** Activity **
Which of the lines below contain the string "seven"? Pull each one out of the data.

** Available records **
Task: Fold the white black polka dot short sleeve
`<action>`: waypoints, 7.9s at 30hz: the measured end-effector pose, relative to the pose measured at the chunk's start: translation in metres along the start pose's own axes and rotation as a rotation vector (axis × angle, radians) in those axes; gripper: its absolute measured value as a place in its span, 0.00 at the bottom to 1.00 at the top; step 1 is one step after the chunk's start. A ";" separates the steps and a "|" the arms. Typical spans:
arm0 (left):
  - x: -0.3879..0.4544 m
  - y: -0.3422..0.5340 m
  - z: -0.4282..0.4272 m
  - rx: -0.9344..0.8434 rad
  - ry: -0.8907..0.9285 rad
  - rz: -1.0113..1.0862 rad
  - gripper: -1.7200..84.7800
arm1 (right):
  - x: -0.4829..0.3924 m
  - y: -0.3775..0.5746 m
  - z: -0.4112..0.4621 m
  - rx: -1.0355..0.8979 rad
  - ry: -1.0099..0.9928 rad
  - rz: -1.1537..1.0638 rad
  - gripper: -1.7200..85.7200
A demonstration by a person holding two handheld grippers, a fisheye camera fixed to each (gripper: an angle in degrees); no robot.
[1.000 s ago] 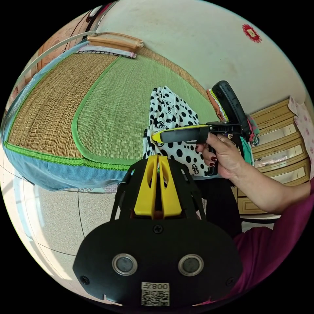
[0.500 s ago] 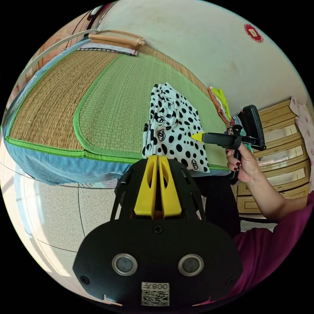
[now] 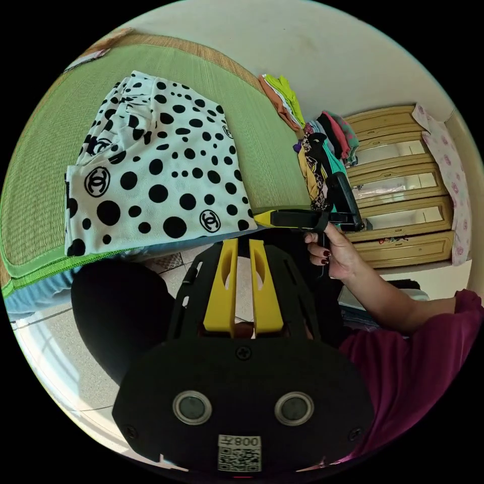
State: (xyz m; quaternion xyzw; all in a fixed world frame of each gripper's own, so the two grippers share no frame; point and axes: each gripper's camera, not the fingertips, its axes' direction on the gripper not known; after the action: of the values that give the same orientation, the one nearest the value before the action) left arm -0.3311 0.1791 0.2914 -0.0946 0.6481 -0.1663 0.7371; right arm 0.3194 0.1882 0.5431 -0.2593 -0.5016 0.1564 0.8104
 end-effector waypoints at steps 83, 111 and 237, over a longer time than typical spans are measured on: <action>-0.267 0.153 -0.097 0.593 0.686 -0.775 0.12 | 0.038 0.052 -0.164 0.062 -0.572 0.008 0.04; -0.253 0.211 -0.121 0.602 0.646 -0.712 0.07 | 0.068 0.078 -0.172 0.105 -0.569 0.082 0.04; 0.302 -1.079 0.372 -0.037 0.416 0.149 0.05 | 0.060 -0.338 -0.876 0.477 -0.213 0.210 0.04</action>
State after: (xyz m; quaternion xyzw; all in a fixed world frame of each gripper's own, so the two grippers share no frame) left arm -0.0647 -0.9604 0.4481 -0.0237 0.7943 -0.1153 0.5961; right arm 1.1275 -0.2874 0.4647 -0.0938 -0.5033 0.3796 0.7706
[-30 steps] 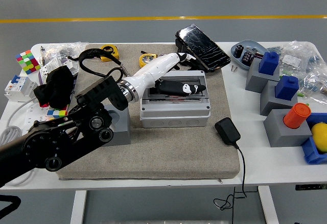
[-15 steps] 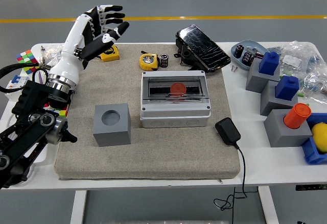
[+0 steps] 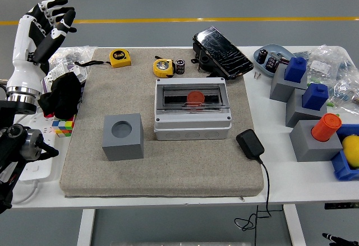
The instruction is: Fetch the battery,place it into the box,close the lid of the box
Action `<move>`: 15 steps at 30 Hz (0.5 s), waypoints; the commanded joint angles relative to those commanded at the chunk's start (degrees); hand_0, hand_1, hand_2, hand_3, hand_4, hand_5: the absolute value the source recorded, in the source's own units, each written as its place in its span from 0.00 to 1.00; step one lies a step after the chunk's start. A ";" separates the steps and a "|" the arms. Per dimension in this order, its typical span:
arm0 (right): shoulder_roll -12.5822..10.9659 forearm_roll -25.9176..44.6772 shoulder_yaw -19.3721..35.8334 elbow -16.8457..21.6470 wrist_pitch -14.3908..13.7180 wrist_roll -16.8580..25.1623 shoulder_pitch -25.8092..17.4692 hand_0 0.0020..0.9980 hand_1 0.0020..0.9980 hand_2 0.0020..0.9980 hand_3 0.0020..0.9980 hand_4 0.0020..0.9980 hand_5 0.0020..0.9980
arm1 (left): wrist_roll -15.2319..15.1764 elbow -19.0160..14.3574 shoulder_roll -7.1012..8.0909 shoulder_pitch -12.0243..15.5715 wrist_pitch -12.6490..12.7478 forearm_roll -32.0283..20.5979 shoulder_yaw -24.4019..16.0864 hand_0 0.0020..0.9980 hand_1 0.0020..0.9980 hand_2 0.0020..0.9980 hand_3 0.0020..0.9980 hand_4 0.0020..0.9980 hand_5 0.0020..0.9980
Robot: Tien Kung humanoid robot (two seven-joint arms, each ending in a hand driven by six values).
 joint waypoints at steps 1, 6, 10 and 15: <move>0.00 -0.06 0.06 0.01 0.03 0.00 -0.28 0.67 0.66 0.62 0.53 0.91 0.49 | 0.04 -0.16 -0.35 0.51 -0.03 0.17 -0.36 0.40 0.62 0.63 0.63 0.92 0.51; 0.17 -0.43 0.93 0.00 0.05 0.05 -0.74 0.67 0.66 0.62 0.53 0.91 0.49 | 0.49 -0.41 -0.53 0.99 -0.31 0.65 -0.60 0.40 0.62 0.63 0.64 0.91 0.52; 0.26 -0.52 1.37 -0.14 0.06 0.07 -0.67 0.67 0.66 0.62 0.53 0.91 0.49 | 1.26 -0.40 -0.05 0.83 -0.72 1.24 -0.45 0.40 0.62 0.62 0.63 0.92 0.49; 0.48 -0.37 1.51 -0.47 0.13 0.05 -0.60 0.67 0.66 0.62 0.53 0.91 0.49 | 1.79 -0.35 -0.27 1.16 -0.95 1.64 -0.77 0.40 0.61 0.62 0.63 0.92 0.48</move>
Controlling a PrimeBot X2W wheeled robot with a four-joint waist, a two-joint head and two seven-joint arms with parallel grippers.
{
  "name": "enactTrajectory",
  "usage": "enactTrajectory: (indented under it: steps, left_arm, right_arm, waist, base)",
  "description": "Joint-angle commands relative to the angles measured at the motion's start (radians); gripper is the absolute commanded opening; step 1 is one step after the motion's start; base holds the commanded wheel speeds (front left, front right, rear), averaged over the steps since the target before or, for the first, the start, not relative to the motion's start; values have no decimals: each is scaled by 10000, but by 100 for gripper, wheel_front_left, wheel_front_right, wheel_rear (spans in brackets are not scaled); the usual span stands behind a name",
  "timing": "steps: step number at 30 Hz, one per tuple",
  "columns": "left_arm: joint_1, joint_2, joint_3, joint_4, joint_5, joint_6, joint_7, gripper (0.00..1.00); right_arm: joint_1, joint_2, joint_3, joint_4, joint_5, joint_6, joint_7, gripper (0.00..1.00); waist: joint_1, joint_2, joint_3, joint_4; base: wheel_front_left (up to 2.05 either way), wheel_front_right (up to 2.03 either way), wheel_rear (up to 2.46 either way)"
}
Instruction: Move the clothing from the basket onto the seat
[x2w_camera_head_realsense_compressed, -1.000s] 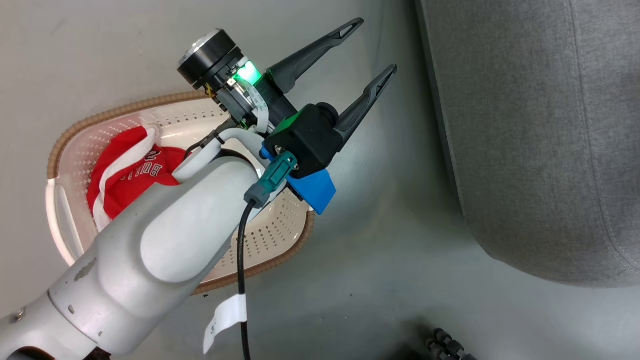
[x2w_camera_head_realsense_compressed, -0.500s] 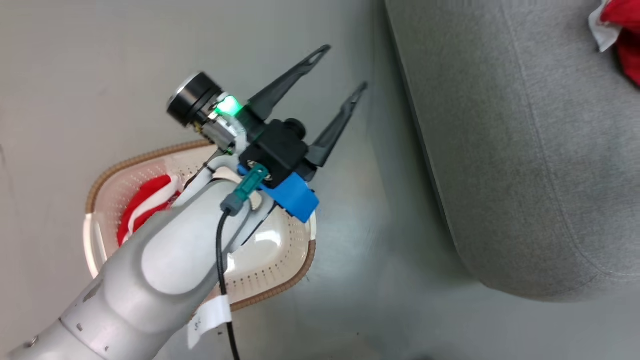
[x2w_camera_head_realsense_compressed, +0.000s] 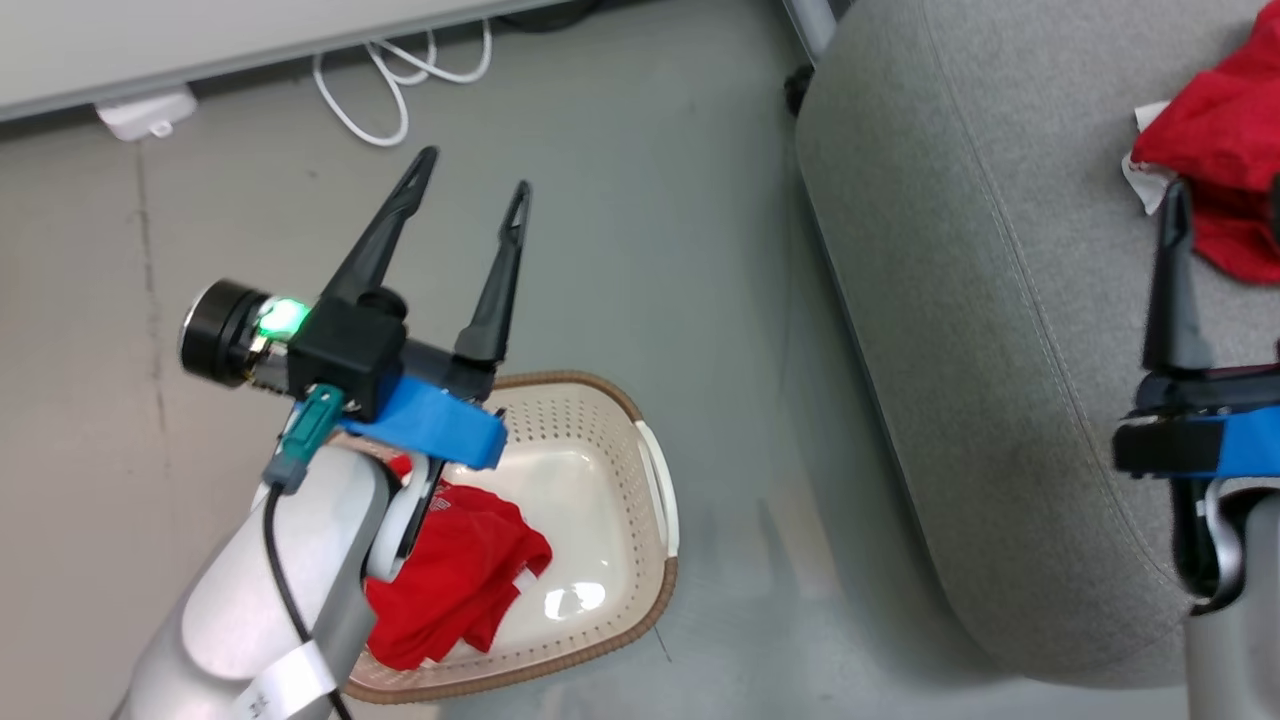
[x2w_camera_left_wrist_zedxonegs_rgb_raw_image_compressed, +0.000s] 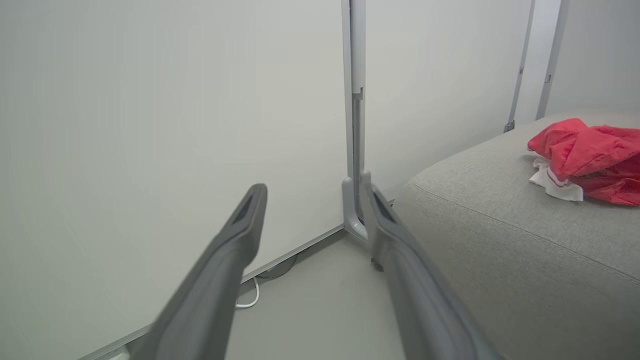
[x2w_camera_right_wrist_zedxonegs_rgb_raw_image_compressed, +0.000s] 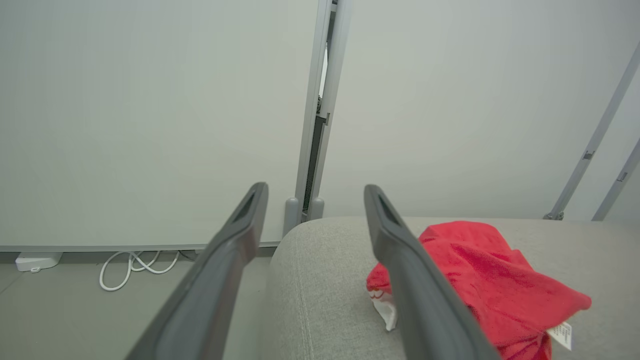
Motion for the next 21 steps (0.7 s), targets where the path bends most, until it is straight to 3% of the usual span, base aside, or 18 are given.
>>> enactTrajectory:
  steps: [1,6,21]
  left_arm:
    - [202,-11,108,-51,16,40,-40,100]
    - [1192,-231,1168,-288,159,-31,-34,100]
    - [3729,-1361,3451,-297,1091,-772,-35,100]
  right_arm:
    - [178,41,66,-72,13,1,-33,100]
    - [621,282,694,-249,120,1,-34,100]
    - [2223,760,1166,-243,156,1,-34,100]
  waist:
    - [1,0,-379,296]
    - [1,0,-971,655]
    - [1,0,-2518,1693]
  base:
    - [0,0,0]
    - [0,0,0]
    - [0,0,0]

** Answer space **
Robot: Tien Kung humanoid robot (two seven-joint arms, each ending in a hand driven by six values).
Controlling a PrimeBot X2W wheeled robot with a four-joint waist, a two-joint head and two seven-joint arms with parallel grippers.

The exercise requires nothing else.